The following 5 components of the ISM’s PMI, Customer Inventories, Prices, Backlog of Orders, Exports and Imports are not used to calculate the PMI number but are tracked for trends in the marketplace.

1. The ISM Customers’ Inventories Index, registered 50.0 percent in November, 2.0 percentage points higher than October’s 48.0 reading, meaning that customers’ inventories are considered to be just about right. This is the first time that the customers’ inventories index has been at 50 or above since November 2011, when the index was also at 50.0 percent. Five manufacturing industries showed too high customers’ inventories in November, namely Computer and Electronic Products, Furniture and Related Products, Primary Metals, Chemical Products and Food, Beverage and Tobacco Products. Five industries reported too low customers’ inventories in November, namely Apparel, Leather and Allied Products, Paper Products, Machinery, Fabricated Metal Products and Transportation Equipment. Eight industries reported no change in customers’ inventories in November compared to October.

2. The ISM Prices Index registered 44.5 percent in November, a 9.0 percent decrease on the October reading of 53.5 percent. This represents the first decrease in raw material prices since July 2013. In November 14 percent of respondents reported paying higher prices, 25 percent lower prices and 61 percent the same prices as in October. Two industries reported paying higher prices in November, Furniture and Related Products and Paper Products. Twelve industries reported paying lower prices, including Petroleum and Coal Products, Food, Beverage and Tobacco Products, Transportation Equipment, Primary Metals, Machinery, Fabricated Metal Products and Chemical Products.

Up in price in October were Aluminum (10) and Stainless Steel (9).

Down in price in October were Copper (4), Crude Oil, Diesel (2), Nickel, Stainless Steel and Hot-Rolled Steel

Stainless Steel was noted as being both up and down in price.

Nothing was reported in short supply in November.

The figures in parentheses represent the number of months listed.

3. The ISM Backlog of Orders Index was at 55.0 percent in November, a 2.0 percentage points increase on October’s 53.0 percent reading. This represents the second consecutive month of growth in order backlogs. Of the 87 percent of respondents reporting, 27 percent reported greater backlogs, 17 percent reduced backlogs and 56 percent reported no change from October. Twelve industries reported increased order backlogs in November, including, in order, Textile Mills, Petroleum and Coal Products, Fabricated Metal Products, Paper Products, Primary Metals, Machinery, Transportation Equipment and Food, Beverage and Tobacco Products. Three industries reported a decrease in order backlogs, namely Wood Products, Apparel, Leather and Allied Products and Chemical Products.

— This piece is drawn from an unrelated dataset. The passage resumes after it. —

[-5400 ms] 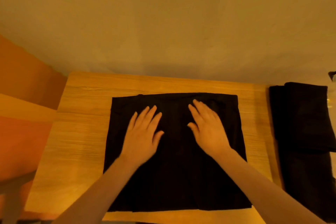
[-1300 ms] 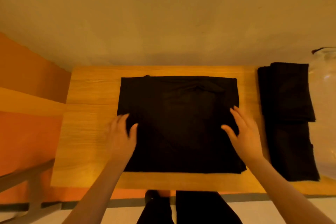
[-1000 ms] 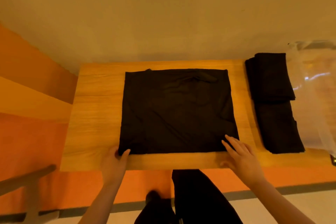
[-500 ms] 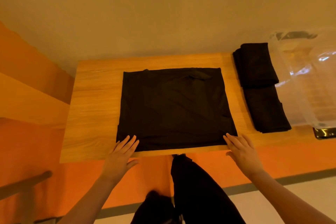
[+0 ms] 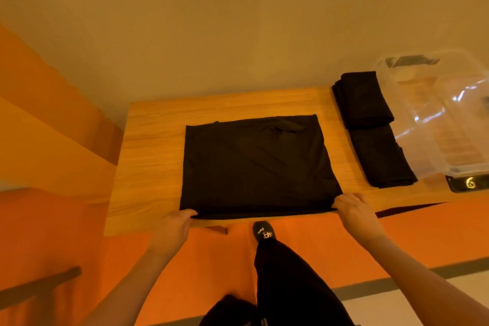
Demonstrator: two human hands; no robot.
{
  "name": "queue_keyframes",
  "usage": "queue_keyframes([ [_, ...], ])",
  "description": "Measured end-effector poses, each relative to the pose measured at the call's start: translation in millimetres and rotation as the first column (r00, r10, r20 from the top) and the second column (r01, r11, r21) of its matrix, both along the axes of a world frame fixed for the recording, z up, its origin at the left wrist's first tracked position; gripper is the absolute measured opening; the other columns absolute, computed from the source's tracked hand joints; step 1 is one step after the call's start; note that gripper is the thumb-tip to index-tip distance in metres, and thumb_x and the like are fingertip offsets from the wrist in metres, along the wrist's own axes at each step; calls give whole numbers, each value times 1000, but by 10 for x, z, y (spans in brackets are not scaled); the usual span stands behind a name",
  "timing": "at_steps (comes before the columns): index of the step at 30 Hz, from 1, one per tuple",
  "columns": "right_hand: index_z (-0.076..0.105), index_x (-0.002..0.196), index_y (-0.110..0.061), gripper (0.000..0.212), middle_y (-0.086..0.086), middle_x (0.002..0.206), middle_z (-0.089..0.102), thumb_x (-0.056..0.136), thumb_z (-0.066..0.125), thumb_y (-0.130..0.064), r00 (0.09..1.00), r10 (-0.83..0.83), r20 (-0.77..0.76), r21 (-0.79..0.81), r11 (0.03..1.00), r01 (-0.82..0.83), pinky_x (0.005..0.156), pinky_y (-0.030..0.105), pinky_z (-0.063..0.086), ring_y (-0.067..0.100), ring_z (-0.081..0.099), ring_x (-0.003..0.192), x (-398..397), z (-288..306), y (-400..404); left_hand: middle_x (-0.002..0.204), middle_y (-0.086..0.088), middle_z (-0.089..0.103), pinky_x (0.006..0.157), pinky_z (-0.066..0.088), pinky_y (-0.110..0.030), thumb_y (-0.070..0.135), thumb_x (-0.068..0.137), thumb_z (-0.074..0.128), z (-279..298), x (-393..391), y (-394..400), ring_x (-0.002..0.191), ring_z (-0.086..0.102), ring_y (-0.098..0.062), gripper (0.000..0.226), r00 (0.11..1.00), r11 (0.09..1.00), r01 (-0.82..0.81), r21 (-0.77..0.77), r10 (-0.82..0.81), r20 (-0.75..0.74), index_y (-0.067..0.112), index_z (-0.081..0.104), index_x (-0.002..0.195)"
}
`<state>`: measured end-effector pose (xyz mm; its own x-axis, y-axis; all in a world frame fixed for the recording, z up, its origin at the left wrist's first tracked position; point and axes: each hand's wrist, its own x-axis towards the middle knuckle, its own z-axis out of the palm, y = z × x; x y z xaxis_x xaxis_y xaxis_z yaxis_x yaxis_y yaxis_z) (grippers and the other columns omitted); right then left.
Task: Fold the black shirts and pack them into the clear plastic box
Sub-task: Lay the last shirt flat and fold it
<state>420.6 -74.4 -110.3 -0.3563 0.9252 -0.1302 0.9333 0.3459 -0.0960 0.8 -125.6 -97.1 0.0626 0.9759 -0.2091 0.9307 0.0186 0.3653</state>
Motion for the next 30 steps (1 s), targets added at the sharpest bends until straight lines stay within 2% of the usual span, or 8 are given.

4. The ISM New Export Orders Index at 55.0 percent for November is 3.5 percentage points higher than October’s 51.5 percent reading. The month’s reading represents growth in exports for the 24th consecutive month. Eleven industries reported an increase in New Export Orders in November, including, in order, Textile Mills, Wood Products, Fabricated Metal Products, Food, Beverage and Tobacco Products, Machinery, Transportation Equipment and Paper Products. Two industries, Apparel, Leather and Allied Products and Chemical Products, showed a decrease in New Export Orders in November.

5. The ISM Imports Index is at 56.0 percent in November, 1.5 percentage points higher than October’s 54.5 percent reading. This represents the 22nd consecutive month of growth in imports. Eleven industries reported an increase in imports in November, including, in order, Printing and Related Support Activities, Primary Metals, Machinery, Plastics and Rubber Products, Transportation Equipment, Furniture and Related Products, Fabricated Metal Products, Food, Beverage and Tobacco Products and Chemical Products. Two industries, Apparel, Leather and Allied Products and Miscellaneous Manufacturing reported a decrease in November.

B. U.S Trade Deficit

The U.S. trade deficit in manufactured products hit $71.2 billion in October, according to data released today by the U.S. Bureau of Economic Analysis (pdf). That is the highest ever, says Alan Tonelson, a blogger who compiles government data. The year-to-date deficit is running 12 percent ahead of what it was in 2013, putting it on track to set an annual record as well, Tonelson says.

The bad trade numbers don’t match up neatly with today’s jobs report from the Bureau of Labor Statistics, which said that manufacturing added 28,000 jobs in November after a 20,000 gain in October. The manufacturing workweek rose 0.2 hour, to 41.1 hours, and factory overtime edged up 0.1 hour, to 3.5 hours, the BLS said. It said the number of unemployed people in the manufacturing sector fell over the past year from 984,000 to 640,000.

One explanation for the discrepancy is that a stronger U.S. economy is putting people back to work in U.S. factories but simultaneously sucking in more imports, which raises the trade deficit. The numbers bear that out: According to Tonelson’s calculation from government data, manufacturing imports rose 5 percent in the year to date, vs. export growth of just over 1 percent.


CANADA’S RBC (Royal Bank of Canada) Manufacturingstayed unchanged in November from October’s 55.3 percent reading, itself an eleven-month high. November saw the fastest rise in export sales since September 2013.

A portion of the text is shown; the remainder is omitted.